Assignment
What is needed is an exact copy of the line where "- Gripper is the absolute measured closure" appears plus every later line in the material.

• • • • • • •

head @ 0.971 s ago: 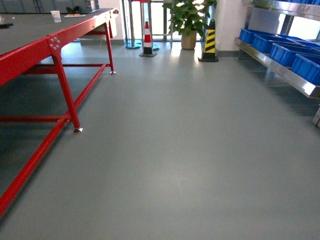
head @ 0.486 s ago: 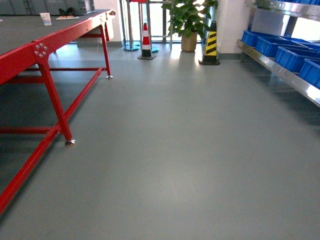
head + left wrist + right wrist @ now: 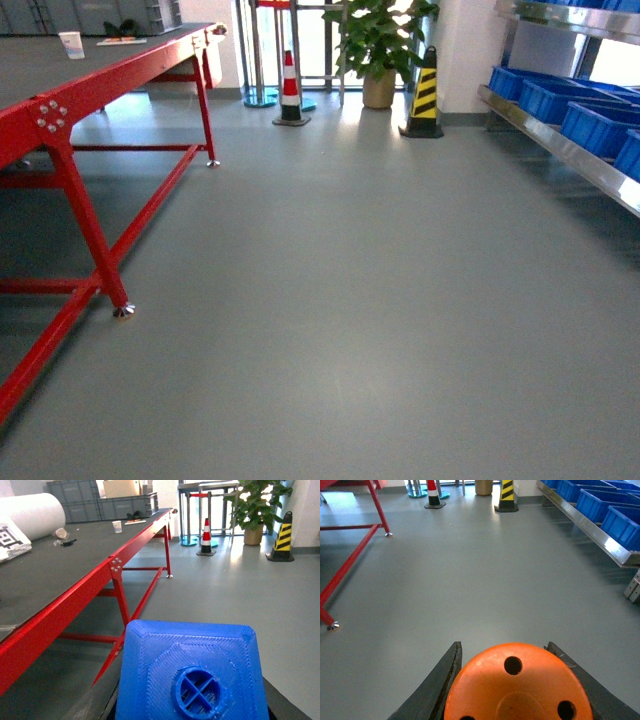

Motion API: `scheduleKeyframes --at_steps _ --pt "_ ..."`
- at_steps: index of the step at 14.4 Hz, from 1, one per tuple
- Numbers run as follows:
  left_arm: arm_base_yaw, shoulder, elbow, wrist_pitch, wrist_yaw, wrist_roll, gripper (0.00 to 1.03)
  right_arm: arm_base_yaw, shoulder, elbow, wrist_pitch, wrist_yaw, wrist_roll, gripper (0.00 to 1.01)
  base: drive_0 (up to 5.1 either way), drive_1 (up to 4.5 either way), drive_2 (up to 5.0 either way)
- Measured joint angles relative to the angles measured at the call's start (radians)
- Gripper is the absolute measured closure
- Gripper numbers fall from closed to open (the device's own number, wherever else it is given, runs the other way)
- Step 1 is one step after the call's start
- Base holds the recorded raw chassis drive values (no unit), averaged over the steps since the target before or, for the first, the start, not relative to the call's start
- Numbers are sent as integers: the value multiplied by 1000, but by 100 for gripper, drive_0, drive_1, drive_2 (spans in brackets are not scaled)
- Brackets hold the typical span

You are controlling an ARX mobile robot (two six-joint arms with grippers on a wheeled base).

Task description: Sort blue parts and orange caps into right shelf containers

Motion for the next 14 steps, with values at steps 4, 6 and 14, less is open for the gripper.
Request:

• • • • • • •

Answer to the exercise
- Gripper is the absolute measured closure
- Gripper numbers fall from closed to open (the device's own number, wherever else it is given, runs the other way)
- Step 1 is one step after the call's start
- Base holds the recorded raw chassis drive values (no unit), averaged over the steps since the target before or, for the first, the start, not relative to the call's start
- Numbers are sent as integers: the value multiplied by 1000, but by 100 for gripper, drive_0, drive_1, drive_2 (spans in brackets are not scaled)
- Brackets hold the typical span

You are controlling an ARX mobile robot (two six-joint arms with grippers on a wheeled base).

Task description: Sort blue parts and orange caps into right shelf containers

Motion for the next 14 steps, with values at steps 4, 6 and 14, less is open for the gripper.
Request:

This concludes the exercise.